Work item. Reproduce every line of the data, exactly and without its pictures.

Information supplied.
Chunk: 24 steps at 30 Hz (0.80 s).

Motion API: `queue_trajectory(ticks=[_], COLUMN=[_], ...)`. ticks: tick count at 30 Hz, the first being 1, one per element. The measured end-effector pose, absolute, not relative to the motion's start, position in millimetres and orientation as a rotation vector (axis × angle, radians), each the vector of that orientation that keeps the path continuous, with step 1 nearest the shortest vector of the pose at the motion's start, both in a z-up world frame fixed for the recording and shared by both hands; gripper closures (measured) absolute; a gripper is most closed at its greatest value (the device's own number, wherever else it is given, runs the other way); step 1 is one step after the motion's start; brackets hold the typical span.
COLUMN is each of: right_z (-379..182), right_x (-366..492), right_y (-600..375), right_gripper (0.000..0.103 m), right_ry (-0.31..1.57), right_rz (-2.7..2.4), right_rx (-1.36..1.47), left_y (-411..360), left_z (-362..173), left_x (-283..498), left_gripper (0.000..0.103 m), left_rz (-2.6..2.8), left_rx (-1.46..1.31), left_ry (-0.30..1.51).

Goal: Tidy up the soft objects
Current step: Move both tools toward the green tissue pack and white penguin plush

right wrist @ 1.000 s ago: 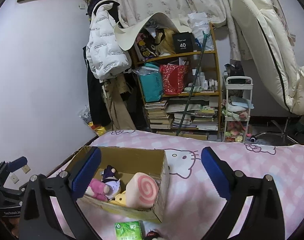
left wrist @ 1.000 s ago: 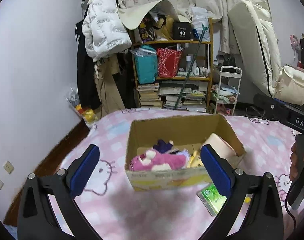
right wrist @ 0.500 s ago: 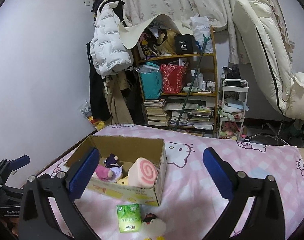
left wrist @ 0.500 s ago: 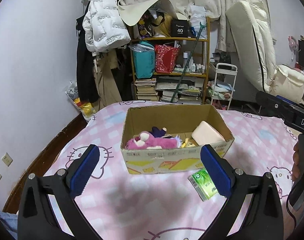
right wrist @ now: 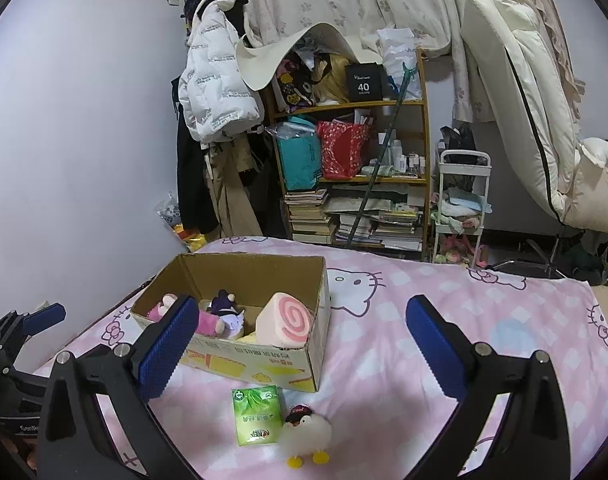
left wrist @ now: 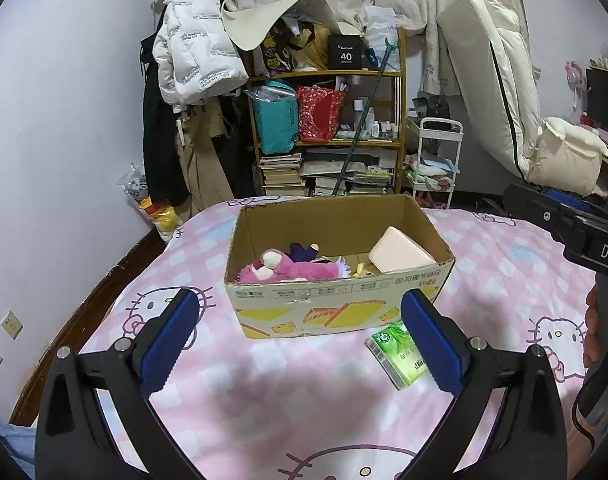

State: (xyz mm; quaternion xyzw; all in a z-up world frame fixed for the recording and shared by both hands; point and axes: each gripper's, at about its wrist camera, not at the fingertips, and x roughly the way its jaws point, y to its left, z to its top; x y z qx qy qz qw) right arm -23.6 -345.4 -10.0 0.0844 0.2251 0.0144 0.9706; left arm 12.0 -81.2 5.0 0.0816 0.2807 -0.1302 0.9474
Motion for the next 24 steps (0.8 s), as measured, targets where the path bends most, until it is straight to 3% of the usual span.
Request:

Response area.
Chunk: 24 steps at 30 Hz (0.80 s).

Motion API: `queue_trajectory(ticks=[_], COLUMN=[_], ...)`. ticks: tick count at 30 Hz, the first being 1, one per element. The measured end-effector pose, absolute, not relative to the motion's start, position in millimetres and orientation as a rotation vector (axis × angle, radians), each the vector of that orientation that keeps the path continuous, with step 1 nearest the shortest vector of the pose at the motion's start, both in a z-up world frame fixed for the recording and shared by both hands; gripper closures (measured) absolute; a gripper is most closed at its greatest value (the device's own number, wherever else it is given, runs the other way); step 1 is one step after the motion's start; brackets hold the typical span.
COLUMN is each of: right_z (-379..182), right_x (-366..492), right_y (-600..375), right_gripper (0.000..0.103 m), right_ry (-0.31..1.57), right_rz (-2.7..2.4), right_rx (-1.36..1.47), left_y (-411..360), left_z (-362..173), left_x (-283..498), left_gripper (0.000..0.103 m), left_rz (-2.6..2.8), left_rx (-1.46..1.31), left_ry (-0.30..1.51).

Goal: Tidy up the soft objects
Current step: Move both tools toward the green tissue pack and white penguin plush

right wrist @ 1.000 s ago: 
left wrist @ 1.000 s ago: 
right wrist @ 0.500 s ago: 
left wrist @ 0.500 s ago: 
right wrist @ now: 
left wrist @ now: 

State: (xyz mm; quaternion xyzw; all in a z-up world frame fixed for the recording and shared by both hands; point and axes: each gripper's, at about its wrist camera, not at the fingertips, and x roughly the way its jaws point, y to its left, z to its top; x y z qx qy qz qw) right arm -23.6 -345.4 -10.0 0.0844 0.2251 0.0144 0.9706; left arm 12.0 -81.2 5.0 0.0816 0.2807 -0.1302 0.9474
Motion for the next 24 steps (0.8 s), as measured, targets where the path bends most, until it is straight to 3% of the usual span.
Request:

The output above is complete as it stands.